Faeser schätzte, dass etwa zwölf Länder Flüchtlinge aufnehmen würden, darunter neben Deutschland auch Bulgarien und Rumänien. Die anderen, die bei der Initiative dabei seien, würden sich finanziell beteiligen. Eine konkrete Zahl, wie viele Menschen Deutschland aufnehmen könnte, nannte die Ministerin nicht.

Der Mechanismus soll in die bereits bestehende Solidaritäts-Plattform, die nach Beginn des Kriegs in der Ukraine geschaffen wurde, integriert werden und zunächst auf ein Jahr begrenzt sein. Ziel ist, in dieser Zeit mindestens 10.000 Menschen zu verteilen. Faeser sagte, die genaue Zahl werde noch ausgearbeitet. Die EU-Kommission und die französische Ratspräsidentschaft kündigten für die kommenden Tage ein Treffen dazu an.

Die Union kritisierte die Beschlüsse. Der geplante Mechanismus gehe „zu Lasten Deutschlands“, sagte Andrea Lindholz, stellvertretende Vorsitzende der Unionsfraktion im Bundestag. Schon in den vergangenen Jahren habe es in Deutschland mehr Asylanträge gegeben als in Italien oder Griechenland.
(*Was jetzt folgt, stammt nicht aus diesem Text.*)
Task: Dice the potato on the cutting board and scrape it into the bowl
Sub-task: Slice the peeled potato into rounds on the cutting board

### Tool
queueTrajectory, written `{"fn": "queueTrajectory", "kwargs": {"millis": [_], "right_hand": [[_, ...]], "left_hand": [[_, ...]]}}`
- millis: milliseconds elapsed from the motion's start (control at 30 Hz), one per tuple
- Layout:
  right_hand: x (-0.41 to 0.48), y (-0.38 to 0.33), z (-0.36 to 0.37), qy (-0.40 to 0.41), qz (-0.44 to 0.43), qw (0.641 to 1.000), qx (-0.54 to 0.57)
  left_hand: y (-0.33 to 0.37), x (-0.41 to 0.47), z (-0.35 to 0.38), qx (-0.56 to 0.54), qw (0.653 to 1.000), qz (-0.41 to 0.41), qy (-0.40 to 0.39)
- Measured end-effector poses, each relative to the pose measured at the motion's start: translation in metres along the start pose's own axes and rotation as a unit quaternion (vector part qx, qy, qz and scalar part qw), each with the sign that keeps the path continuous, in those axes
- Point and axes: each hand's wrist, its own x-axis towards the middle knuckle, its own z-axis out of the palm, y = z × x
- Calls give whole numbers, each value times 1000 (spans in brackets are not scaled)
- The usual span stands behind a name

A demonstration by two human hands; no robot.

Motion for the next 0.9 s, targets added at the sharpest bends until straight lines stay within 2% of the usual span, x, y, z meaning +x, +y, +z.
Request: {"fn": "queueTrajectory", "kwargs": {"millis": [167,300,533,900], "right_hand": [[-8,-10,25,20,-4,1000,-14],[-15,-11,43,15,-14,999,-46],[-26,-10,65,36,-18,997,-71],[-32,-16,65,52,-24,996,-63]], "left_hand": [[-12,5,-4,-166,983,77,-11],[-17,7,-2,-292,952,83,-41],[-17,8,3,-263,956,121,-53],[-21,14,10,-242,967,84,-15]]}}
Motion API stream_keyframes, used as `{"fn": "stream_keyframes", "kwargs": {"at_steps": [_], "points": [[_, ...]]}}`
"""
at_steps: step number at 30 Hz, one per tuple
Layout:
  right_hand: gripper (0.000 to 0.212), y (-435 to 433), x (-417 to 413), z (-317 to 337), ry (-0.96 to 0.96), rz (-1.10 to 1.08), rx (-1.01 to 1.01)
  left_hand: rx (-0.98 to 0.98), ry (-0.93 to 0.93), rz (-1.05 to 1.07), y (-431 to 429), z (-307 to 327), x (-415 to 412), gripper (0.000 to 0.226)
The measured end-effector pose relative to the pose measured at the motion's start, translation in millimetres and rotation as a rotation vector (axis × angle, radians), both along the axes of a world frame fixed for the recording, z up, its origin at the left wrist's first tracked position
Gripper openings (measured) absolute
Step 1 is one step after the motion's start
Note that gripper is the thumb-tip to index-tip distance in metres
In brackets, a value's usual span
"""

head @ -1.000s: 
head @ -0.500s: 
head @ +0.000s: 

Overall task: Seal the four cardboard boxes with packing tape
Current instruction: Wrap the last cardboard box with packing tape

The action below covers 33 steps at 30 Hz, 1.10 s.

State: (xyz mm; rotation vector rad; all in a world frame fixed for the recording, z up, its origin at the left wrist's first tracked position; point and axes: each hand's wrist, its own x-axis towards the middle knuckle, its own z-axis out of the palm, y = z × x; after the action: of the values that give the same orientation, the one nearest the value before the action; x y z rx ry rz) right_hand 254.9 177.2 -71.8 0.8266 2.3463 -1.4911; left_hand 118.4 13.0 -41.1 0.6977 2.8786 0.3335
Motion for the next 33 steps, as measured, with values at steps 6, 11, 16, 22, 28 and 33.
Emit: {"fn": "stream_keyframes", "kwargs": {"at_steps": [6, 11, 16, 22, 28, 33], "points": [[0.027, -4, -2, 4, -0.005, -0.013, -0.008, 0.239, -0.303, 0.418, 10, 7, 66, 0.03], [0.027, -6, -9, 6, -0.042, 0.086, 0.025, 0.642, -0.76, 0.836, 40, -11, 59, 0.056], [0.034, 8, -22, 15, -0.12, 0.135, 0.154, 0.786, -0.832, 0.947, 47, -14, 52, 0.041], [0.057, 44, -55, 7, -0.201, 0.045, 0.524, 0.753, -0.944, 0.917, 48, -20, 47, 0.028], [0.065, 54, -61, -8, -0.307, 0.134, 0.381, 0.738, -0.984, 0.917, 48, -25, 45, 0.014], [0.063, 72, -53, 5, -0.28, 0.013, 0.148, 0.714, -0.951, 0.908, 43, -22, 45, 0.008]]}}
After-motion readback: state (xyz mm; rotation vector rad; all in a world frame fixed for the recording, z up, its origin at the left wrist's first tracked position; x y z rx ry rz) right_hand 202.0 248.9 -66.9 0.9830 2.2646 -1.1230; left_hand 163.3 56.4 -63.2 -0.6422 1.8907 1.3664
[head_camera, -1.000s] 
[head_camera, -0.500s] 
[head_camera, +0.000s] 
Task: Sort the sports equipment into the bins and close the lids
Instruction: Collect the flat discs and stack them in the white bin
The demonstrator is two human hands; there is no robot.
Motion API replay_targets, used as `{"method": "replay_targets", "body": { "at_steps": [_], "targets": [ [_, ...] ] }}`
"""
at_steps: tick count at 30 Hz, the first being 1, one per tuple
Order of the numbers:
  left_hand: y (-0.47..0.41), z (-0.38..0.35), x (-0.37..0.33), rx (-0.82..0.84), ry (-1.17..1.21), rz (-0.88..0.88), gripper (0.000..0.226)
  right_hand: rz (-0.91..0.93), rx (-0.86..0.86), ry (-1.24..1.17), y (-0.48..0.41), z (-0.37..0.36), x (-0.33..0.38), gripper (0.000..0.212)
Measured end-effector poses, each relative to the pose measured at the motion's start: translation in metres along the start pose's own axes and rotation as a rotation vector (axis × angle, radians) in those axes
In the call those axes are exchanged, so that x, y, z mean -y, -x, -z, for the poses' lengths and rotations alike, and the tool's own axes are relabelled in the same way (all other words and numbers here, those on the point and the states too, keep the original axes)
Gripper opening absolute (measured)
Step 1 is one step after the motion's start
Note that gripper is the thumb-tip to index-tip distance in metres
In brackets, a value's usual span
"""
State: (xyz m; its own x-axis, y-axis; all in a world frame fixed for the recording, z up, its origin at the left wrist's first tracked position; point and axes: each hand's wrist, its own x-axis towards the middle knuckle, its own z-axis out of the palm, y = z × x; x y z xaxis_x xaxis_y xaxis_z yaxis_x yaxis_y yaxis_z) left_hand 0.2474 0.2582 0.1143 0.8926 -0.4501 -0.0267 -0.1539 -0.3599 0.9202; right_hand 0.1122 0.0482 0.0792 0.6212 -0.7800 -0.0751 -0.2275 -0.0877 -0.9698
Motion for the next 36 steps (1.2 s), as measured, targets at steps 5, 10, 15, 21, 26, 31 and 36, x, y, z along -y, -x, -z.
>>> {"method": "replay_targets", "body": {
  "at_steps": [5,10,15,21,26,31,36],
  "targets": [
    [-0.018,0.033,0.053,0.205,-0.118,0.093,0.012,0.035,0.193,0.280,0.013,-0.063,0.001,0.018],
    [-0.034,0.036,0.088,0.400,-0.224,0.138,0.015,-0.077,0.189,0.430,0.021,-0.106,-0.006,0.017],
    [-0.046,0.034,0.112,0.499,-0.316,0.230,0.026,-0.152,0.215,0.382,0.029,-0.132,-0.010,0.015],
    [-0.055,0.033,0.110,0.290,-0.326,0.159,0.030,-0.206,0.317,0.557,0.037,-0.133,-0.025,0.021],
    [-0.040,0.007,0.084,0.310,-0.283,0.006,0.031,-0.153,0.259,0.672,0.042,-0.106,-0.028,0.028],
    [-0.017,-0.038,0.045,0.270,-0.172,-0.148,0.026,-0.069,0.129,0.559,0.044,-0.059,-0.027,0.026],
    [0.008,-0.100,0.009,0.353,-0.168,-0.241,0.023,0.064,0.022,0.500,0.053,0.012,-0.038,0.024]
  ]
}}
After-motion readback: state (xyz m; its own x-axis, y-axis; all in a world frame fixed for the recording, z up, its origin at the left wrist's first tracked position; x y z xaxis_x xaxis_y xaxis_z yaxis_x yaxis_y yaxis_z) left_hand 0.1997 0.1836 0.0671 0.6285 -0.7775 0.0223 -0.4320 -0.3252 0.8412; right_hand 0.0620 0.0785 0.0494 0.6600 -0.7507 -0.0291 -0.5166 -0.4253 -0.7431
Eine „zusätzliche Umverteilung von Süd- nach Nordeuropa ohne wirksame Maßnahmen gegen die unkontrollierte Weiterwanderung von Asylsuchenden“ verschärfe die Defizite der EU-Asylpolitik nur.

Kritik von Linken und Grünen

Auch die Linke im Bundestag sieht in der Einigung keinen Fortschritt. „Was als vermeintlich historische Einigung bezeichnet wird, ist im Kern ein unverantwortliches ‚Weiter so‘ in der menschenrechtswidrigen EU-Asylpolitik“, kritisierte Clara Bünger, fluchtpolitische Sprecherin ihrer Fraktion.
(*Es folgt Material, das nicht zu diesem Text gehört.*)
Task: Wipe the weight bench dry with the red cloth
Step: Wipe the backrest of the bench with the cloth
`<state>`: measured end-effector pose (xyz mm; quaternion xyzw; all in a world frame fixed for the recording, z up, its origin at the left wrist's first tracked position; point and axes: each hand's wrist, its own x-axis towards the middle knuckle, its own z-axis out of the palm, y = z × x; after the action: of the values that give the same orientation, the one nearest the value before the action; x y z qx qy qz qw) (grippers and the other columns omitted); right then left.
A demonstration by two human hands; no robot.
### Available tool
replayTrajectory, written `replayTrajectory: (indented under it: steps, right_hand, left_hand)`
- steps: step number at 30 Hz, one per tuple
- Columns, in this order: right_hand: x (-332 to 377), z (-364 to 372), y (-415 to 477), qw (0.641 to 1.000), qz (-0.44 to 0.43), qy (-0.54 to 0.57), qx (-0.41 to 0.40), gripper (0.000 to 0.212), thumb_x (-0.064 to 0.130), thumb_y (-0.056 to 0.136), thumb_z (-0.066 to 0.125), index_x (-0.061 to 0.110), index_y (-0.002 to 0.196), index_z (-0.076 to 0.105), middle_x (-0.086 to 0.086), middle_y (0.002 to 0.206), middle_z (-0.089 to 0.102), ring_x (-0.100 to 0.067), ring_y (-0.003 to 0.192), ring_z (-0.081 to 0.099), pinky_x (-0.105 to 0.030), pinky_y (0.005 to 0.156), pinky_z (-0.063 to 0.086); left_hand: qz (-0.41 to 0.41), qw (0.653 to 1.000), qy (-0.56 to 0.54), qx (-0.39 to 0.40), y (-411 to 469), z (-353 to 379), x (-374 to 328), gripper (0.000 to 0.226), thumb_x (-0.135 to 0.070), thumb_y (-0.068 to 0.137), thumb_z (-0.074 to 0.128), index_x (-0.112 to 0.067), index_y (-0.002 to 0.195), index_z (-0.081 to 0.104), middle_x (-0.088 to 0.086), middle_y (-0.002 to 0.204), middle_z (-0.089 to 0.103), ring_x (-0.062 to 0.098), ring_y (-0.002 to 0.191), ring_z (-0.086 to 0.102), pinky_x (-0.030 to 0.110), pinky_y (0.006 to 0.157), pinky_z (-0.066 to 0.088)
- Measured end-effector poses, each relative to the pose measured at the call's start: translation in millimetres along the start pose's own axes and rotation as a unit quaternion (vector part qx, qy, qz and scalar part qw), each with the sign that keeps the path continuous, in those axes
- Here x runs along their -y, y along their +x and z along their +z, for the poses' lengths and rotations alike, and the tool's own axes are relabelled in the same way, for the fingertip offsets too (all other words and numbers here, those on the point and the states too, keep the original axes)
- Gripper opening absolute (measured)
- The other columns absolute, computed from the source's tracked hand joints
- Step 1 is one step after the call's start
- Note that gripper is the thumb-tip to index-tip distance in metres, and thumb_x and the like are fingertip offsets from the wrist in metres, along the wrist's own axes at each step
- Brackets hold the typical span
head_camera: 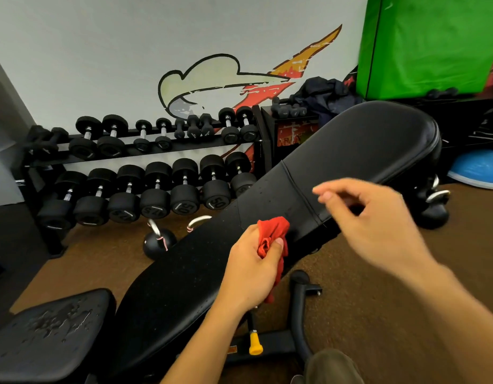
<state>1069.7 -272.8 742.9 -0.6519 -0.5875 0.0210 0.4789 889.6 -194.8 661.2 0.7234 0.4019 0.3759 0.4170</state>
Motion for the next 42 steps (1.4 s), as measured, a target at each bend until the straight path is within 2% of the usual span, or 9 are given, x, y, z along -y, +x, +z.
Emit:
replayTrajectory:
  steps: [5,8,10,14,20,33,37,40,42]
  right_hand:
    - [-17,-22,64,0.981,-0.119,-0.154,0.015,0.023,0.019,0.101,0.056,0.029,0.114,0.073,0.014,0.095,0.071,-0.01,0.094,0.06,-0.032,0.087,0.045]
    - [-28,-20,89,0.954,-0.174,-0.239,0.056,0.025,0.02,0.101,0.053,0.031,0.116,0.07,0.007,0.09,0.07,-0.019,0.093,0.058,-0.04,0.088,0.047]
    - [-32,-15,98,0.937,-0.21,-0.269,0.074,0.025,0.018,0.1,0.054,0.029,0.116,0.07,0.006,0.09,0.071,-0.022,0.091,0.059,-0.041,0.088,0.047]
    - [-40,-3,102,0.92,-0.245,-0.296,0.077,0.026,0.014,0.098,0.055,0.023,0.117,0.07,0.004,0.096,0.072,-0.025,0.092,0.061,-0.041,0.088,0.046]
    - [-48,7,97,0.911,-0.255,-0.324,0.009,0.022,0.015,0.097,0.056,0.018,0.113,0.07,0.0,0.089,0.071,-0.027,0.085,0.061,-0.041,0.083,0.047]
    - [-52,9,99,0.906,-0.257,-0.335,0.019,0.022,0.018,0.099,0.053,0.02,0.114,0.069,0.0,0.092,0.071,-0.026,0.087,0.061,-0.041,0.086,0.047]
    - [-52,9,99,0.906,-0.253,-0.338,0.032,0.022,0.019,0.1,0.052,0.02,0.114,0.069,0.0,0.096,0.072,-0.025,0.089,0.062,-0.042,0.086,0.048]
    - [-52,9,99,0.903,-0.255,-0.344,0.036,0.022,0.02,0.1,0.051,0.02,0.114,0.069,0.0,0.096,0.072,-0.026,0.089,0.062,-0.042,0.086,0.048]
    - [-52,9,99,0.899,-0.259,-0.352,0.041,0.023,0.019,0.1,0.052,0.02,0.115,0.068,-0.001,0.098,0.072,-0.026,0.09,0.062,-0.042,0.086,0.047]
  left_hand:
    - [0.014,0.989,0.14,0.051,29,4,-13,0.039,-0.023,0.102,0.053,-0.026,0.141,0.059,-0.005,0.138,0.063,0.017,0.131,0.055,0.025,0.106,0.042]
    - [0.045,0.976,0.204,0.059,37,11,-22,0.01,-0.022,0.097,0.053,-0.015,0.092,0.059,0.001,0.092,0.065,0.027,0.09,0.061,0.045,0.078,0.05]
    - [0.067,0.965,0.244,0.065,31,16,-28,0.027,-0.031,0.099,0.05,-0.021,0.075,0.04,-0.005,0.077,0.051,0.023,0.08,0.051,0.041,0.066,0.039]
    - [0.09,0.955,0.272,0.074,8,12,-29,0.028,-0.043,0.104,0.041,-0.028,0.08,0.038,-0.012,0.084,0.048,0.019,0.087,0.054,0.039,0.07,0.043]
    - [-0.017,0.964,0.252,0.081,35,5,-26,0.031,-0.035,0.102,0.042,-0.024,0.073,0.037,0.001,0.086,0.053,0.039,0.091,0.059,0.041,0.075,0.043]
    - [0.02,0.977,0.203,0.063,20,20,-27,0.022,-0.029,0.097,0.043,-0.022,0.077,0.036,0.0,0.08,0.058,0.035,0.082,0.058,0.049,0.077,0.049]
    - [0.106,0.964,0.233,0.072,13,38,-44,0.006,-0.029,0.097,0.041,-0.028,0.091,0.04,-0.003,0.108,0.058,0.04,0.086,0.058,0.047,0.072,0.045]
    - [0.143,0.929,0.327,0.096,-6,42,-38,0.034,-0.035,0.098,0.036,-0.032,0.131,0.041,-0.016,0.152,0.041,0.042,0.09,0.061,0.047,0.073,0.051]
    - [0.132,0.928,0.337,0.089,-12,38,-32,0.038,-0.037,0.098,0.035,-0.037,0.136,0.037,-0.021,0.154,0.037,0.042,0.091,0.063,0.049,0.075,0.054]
Einer freiwilligen Umverteilung in geringem Umfang werde der „Schutz der Außengrenzen“ gegenübergestellt. Dieser aber, so Bünger, bedeute in der Praxis „nicht weniger als permanente Menschenrechtsverletzungen: Rechtswidrige Zurückweisungen und brutale Misshandlungen von Schutzsuchenden sind der furchtbare Alltag an den EU-Außengrenzen“.

Ähnlich äußerte sich Erik Marquardt, asylpolitischer Sprecher der Grünen-Fraktion im Europäischen Parlament: „Die Mitgliedstaaten versuchen die Entrechtung von Schutzsuchenden durch ein Mini-Aufnahmeprogramm zu kaschieren“, konstatierte Marquardt.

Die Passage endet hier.